Creamos en la comunidad y, con la ayuda de Dios, construyamos una Iglesia vacía de espíritu mundano y llena del Espíritu Santo, libre de riquezas para sí misma y llena de amor fraterno.

Llegamos, en fin, a la tercera fuente de paz: la misión. Jesús dice a los discípulos: “Como el Padre me envió a mí, yo también los envío a ustedes” (Jn 20,21). Nos envía como el Padre lo ha enviado a Él. ¿Y cómo lo envió el Padre al mundo? Lo envió a servir y a dar su vida por la humanidad (cf. Mc 10,45), a manifestar su misericordia por cada uno (cf. Lc 15), a buscar a los que están lejos (cf. Mt 9,13). En una palabra, lo envió para todos; no sólo para los justos, sino para todos. En este sentido, resuenan todavía las palabras de Isaías: “¡Paz al que está lejos, paz al que está cerca! […], dice el Señor” (Is 57,19). A los que están lejos, en primer lugar, y a los que están cerca; no sólo a los “nuestros”, sino a todos.

Hermanos, hermanas, estamos llamados a ser misioneros de paz, y esto nos dará paz.
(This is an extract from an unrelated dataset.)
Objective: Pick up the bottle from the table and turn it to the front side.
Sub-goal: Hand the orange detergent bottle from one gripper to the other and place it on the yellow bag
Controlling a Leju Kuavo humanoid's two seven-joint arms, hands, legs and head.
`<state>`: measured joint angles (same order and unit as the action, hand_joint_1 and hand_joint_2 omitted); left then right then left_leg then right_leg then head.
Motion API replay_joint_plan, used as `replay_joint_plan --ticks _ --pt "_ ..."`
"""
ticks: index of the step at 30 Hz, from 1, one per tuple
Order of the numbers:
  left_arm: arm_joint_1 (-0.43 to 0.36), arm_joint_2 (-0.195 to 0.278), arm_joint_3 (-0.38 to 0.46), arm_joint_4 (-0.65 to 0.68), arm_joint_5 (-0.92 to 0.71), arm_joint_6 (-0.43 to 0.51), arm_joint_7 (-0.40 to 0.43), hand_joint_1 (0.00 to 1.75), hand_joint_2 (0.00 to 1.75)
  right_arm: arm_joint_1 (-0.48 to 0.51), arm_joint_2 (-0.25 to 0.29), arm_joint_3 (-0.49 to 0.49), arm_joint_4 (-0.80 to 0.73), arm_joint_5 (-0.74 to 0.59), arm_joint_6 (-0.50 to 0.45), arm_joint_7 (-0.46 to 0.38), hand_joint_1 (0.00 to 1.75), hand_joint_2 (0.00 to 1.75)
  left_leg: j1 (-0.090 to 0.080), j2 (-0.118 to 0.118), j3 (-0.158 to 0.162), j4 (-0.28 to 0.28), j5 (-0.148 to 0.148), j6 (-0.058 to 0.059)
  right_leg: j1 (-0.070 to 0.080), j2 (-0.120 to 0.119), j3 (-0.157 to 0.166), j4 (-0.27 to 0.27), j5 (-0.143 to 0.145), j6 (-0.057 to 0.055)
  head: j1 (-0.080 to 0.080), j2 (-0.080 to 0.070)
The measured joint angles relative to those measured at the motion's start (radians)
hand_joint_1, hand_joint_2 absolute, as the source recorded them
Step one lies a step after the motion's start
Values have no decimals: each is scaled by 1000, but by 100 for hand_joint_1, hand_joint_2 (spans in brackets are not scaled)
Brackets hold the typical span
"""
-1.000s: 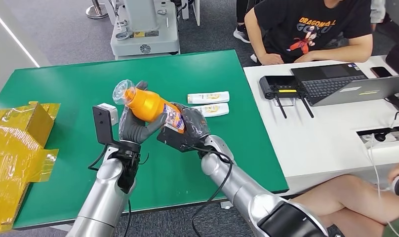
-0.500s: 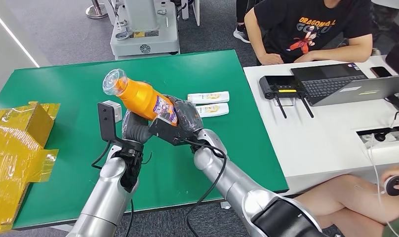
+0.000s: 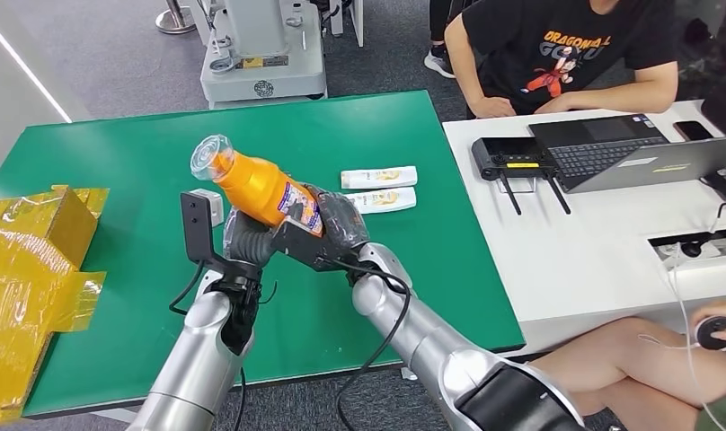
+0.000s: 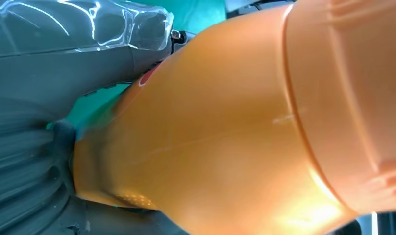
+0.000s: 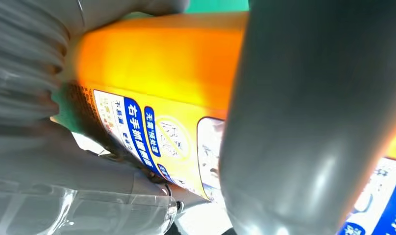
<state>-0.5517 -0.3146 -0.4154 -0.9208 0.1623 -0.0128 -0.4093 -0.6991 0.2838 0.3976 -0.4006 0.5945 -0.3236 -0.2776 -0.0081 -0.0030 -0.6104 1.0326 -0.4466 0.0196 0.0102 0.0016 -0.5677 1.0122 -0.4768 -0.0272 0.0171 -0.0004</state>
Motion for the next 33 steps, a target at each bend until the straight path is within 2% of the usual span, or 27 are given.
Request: replay_joint_plan --ticks 8,10,12,14,28,33 --pt "21 0 10 6 -8 2 1 175 175 30 -5 -6 0 46 -3 39 175 175 0 1 0 0 0 0 0 0 0 0 0 0 0 0" --pt "30 0 14 6 -9 1 1 175 175 38 -9 -9 -2 62 -7 47 167 175 0 1 0 0 0 0 0 1 0 0 0 0 0 0" --pt "39 0 18 6 -10 0 1 175 175 46 -15 -11 -7 75 -12 51 79 175 0 1 0 0 0 0 0 1 -1 0 0 0 0 0" --pt "44 0 21 6 -12 -1 1 175 175 53 -22 -14 -10 84 -20 56 0 175 0 1 0 0 0 0 0 1 -1 0 0 0 0 0" --pt "46 1 31 2 -17 -8 -1 175 175 97 -64 -22 -44 117 -74 48 0 175 0 1 0 0 0 0 0 1 0 0 0 0 0 0" --pt "46 1 39 -8 -20 -5 -3 175 175 101 -65 -31 -56 114 -90 19 0 175 0 1 0 0 0 0 0 1 0 0 0 0 0 0"
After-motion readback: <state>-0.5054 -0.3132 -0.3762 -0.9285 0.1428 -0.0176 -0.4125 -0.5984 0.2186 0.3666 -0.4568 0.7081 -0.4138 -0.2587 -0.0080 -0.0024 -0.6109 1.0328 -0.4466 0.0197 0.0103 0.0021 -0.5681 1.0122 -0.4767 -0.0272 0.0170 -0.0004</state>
Es una decisión; es hacer sitio en nuestros corazones para todos, es creer que las diferencias étnicas, regionales, religiosas y culturales vienen después y no son obstáculos; que los demás son hermanos y hermanas, miembros de la misma comunidad humana; que cada uno es destinatario de la paz que Jesús ha traído al mundo.

Es creer que los cristianos estamos llamados a colaborar con todos, a romper el ciclo de la violencia, a desmantelar las tramas del odio.
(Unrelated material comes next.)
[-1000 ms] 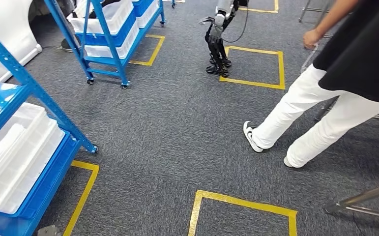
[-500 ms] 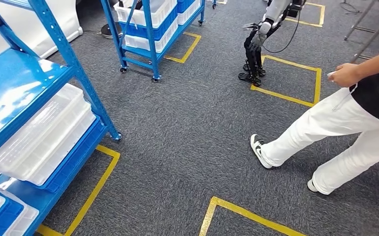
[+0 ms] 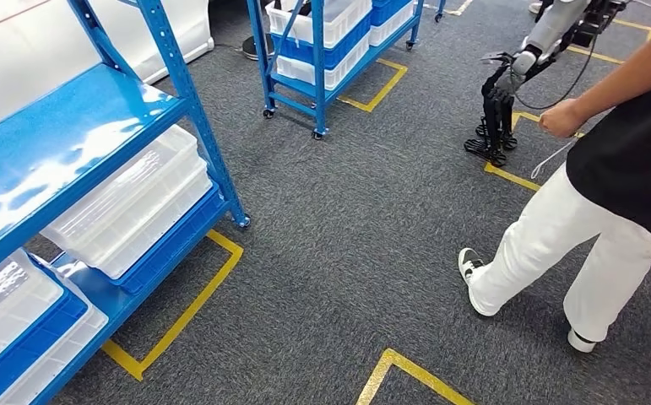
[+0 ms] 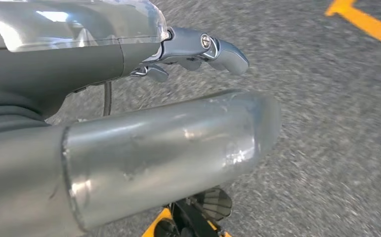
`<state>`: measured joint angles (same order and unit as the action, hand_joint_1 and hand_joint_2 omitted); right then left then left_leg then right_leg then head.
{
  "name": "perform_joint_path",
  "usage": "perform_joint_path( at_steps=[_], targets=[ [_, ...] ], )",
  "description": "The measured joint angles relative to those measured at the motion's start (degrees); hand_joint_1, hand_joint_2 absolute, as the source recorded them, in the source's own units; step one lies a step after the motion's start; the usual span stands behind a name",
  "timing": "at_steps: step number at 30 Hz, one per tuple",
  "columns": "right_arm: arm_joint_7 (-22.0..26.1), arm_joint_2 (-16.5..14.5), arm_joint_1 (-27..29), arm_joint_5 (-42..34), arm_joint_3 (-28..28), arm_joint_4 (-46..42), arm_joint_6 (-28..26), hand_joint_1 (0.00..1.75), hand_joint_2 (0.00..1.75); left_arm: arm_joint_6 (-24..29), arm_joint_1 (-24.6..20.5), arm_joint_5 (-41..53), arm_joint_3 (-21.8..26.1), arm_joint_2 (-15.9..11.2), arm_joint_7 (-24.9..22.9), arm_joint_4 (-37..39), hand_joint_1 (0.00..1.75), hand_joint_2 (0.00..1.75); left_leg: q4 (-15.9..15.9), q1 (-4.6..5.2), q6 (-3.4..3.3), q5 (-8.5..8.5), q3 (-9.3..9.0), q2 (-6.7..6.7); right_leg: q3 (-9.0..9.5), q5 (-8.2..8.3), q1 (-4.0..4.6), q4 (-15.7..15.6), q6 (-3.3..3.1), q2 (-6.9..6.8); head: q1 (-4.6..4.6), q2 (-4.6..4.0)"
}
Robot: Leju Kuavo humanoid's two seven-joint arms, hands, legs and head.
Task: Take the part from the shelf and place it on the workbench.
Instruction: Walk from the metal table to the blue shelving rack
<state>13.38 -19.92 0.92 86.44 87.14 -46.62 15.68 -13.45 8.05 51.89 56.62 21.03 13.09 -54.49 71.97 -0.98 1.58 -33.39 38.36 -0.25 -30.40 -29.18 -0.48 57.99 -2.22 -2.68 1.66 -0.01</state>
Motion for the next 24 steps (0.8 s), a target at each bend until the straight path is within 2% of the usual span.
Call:
perform_joint_path(
  at_steps=[1,2,4,5,7,8,10,11,12,13,14,15,16,17,18,19,20,21,22,23,24],
  targets=[
    [0.05,-0.01,-0.02,0.04,-0.01,0.00,0.08,0.00,0.00,0.01,-0.07,0.18,0.50,0.00,0.15,0.28,0.00,0.00,-3.08,-0.08,0.03,1.81,-1.71,0.42,0.12,-0.15,-0.01,0.08,0.11,-0.61,0.00,-0.01],
    [0.09,-0.03,-0.02,0.09,-0.01,0.00,0.16,0.00,0.00,0.01,-0.15,0.27,0.84,0.00,0.22,0.46,0.00,0.00,-7.18,-0.09,-0.03,3.47,-3.84,1.41,0.26,-0.33,0.01,0.18,0.29,-1.20,0.00,-0.01],
    [0.14,-0.06,-0.02,0.16,-0.01,0.00,0.29,0.00,0.00,0.01,-0.43,0.38,1.30,0.00,0.29,0.74,0.00,0.00,-13.12,0.21,-0.45,5.40,-6.90,2.94,0.48,-0.69,0.18,0.41,0.83,-2.23,-0.03,-0.01],
    [0.18,-0.08,-0.08,0.19,-0.01,0.00,0.37,0.00,0.00,0.02,-0.55,0.44,1.49,0.00,0.32,0.90,0.00,0.00,-14.12,0.42,-0.71,5.47,-7.29,3.25,0.58,-0.78,0.24,0.43,1.12,-2.65,-0.05,0.00],
    [0.30,-0.15,-0.34,0.30,-0.02,0.01,0.55,0.00,0.00,0.17,-0.62,0.63,2.00,0.01,0.37,1.31,0.00,0.00,-14.35,0.58,-1.37,5.63,-7.28,2.30,0.88,-0.86,0.22,0.29,1.70,-3.35,-0.05,0.00],
    [0.36,-0.18,-0.43,0.39,-0.02,0.03,0.62,0.00,0.00,0.31,-0.62,0.70,2.26,0.04,0.36,1.56,0.00,0.00,-14.69,0.51,-1.75,5.81,-7.43,1.86,1.02,-1.17,0.09,0.51,2.00,-2.96,-0.07,-0.01],
    [0.46,-0.20,-0.41,0.56,-0.02,0.12,0.64,0.00,0.00,0.59,-0.76,0.93,2.60,0.10,0.28,2.04,0.00,0.00,-15.36,0.28,-2.59,6.28,-7.82,0.94,-0.07,-3.54,-0.17,3.64,2.38,-0.64,-0.13,-0.02],
    [0.47,-0.19,-0.27,0.62,-0.01,0.17,0.62,0.00,0.00,0.66,-0.88,1.15,2.71,0.13,0.26,2.26,0.00,0.00,-15.46,0.30,-2.85,6.40,-7.79,0.47,-1.46,-5.41,-0.32,6.84,2.44,0.89,-0.15,-0.02],
    [0.48,-0.19,-0.15,0.64,0.00,0.21,0.61,0.00,0.00,0.61,-1.00,1.46,2.84,0.13,0.23,2.40,0.00,0.00,-15.43,0.34,-3.02,6.47,-7.71,-0.08,-3.28,-7.24,-0.35,10.60,2.46,1.81,-0.16,-0.02],
    [0.47,-0.19,-0.03,0.64,0.01,0.26,0.61,0.00,0.00,0.50,-1.07,1.78,2.99,0.13,0.24,2.50,0.00,0.00,-15.38,0.39,-3.08,6.49,-7.65,-0.72,-4.92,-8.31,-0.36,13.81,2.51,2.23,-0.16,-0.02],
    [0.46,-0.19,0.05,0.62,0.01,0.31,0.64,0.00,0.00,0.35,-1.09,2.08,3.17,0.13,0.24,2.55,0.00,0.00,-15.32,0.42,-3.08,6.48,-7.65,-1.43,-5.89,-8.28,-0.36,15.46,2.54,2.43,-0.15,-0.02],
    [0.46,-0.19,0.09,0.61,0.01,0.35,0.68,0.00,0.00,0.19,-1.08,2.34,3.36,0.13,0.25,2.56,0.00,0.00,-15.24,0.42,-3.05,6.44,-7.70,-2.20,-5.94,-7.09,-0.38,15.06,2.53,2.57,-0.15,-0.02],
    [0.46,-0.19,0.11,0.59,0.01,0.39,0.75,0.00,0.00,0.07,-1.07,2.51,3.53,0.13,0.25,2.57,0.00,0.00,-15.12,0.41,-2.97,6.37,-7.77,-2.97,-5.03,-4.98,-0.41,12.57,2.47,2.82,-0.15,-0.01],
    [0.46,-0.19,0.14,0.57,0.01,0.42,0.80,0.00,0.00,-0.03,-1.07,2.63,3.66,0.13,0.25,2.58,0.00,0.00,-14.95,0.37,-2.81,6.26,-7.81,-3.73,-3.54,-2.73,-0.50,8.78,2.35,3.59,-0.15,-0.01],
    [0.43,-0.19,0.17,0.57,0.01,0.44,0.87,0.00,0.00,-0.15,-1.08,2.73,3.75,0.13,0.24,2.58,0.00,0.00,-14.70,0.43,-2.57,6.10,-7.75,-4.42,-2.11,-1.20,-0.58,5.29,2.24,4.89,-0.16,-0.01],
    [0.34,-0.20,0.22,0.57,0.02,0.46,0.96,0.00,0.00,-0.25,-1.13,2.78,3.80,0.13,0.24,2.58,0.00,0.00,-14.47,0.45,-2.27,6.00,-7.60,-5.06,-1.12,-0.34,-0.64,2.79,2.16,5.97,-0.14,-0.01],
    [0.22,-0.20,0.26,0.59,0.02,0.50,1.04,0.00,0.00,-0.35,-1.10,2.83,3.85,0.12,0.20,2.58,0.00,0.00,-14.30,0.45,-1.92,5.95,-7.39,-5.63,-0.62,-0.19,-0.62,1.51,2.09,6.77,-0.13,-0.01],
    [0.08,-0.21,0.26,0.61,0.01,0.53,1.12,0.00,0.00,-0.43,-1.05,2.92,3.91,0.11,0.14,2.59,0.00,0.00,-14.27,0.40,-1.54,5.98,-7.14,-6.20,-0.50,-0.38,-0.48,1.32,1.98,6.92,-0.10,0.00],
    [-0.03,-0.21,0.24,0.63,0.00,0.56,1.17,0.00,0.00,-0.48,-0.96,3.02,4.00,0.11,0.05,2.59,0.00,0.00,-14.32,0.28,-1.16,6.07,-6.96,-6.81,-0.44,-0.30,-0.46,1.21,1.77,6.35,-0.09,-0.01],
    [-0.10,-0.25,0.19,0.64,-0.01,0.59,1.19,0.00,0.00,-0.51,-0.82,3.11,4.13,0.10,-0.03,2.61,0.00,0.00,-14.15,0.20,-0.86,5.95,-6.83,-6.75,-0.28,-0.18,-0.45,0.97,1.46,5.67,-0.10,-0.01],
    [-0.12,-0.29,0.20,0.65,-0.01,0.62,1.16,0.00,0.00,-0.52,-0.76,3.20,4.24,0.09,-0.09,2.63,0.00,0.00,-13.29,0.19,-0.61,5.30,-6.40,-5.84,-0.12,-0.05,-0.51,0.66,1.03,4.95,0.00,-0.01]
  ],
)
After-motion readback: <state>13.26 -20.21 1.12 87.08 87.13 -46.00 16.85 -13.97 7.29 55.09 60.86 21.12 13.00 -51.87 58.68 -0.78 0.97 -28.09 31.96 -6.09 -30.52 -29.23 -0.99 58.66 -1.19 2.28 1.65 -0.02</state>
Sí, los cristianos, enviados por Cristo, están llamados, por definición, a ser conciencia de paz en el mundo; no sólo conciencias críticas, sino sobre todo testigos del amor; no pretendientes de sus propios derechos, sino de los del Evangelio, que son la fraternidad, el amor y el perdón; no buscadores de sus propios intereses, sino misioneros del amor apasionado que Dios tiene por cada ser humano.

La paz esté con ustedes, dice Jesús hoy a cada familia, comunidad, grupo étnico, barrio y ciudad de este gran país. La paz esté con ustedes. Dejemos que estas palabras de nuestro Señor resuenen, en silencio, en nuestros corazones. Escuchémoslas dirigidas a nosotros y decidamos ser testigos de perdón, protagonistas en la comunidad, personas en misión de paz en el mundo.

Moto azalí na matói ma koyoka [El que tenga oídos para oír]. R/Ayoka [Que oiga].

Moto azalí na motema mwa kondima [El que tenga corazón para aceptar]. R/Andima [Que acepte].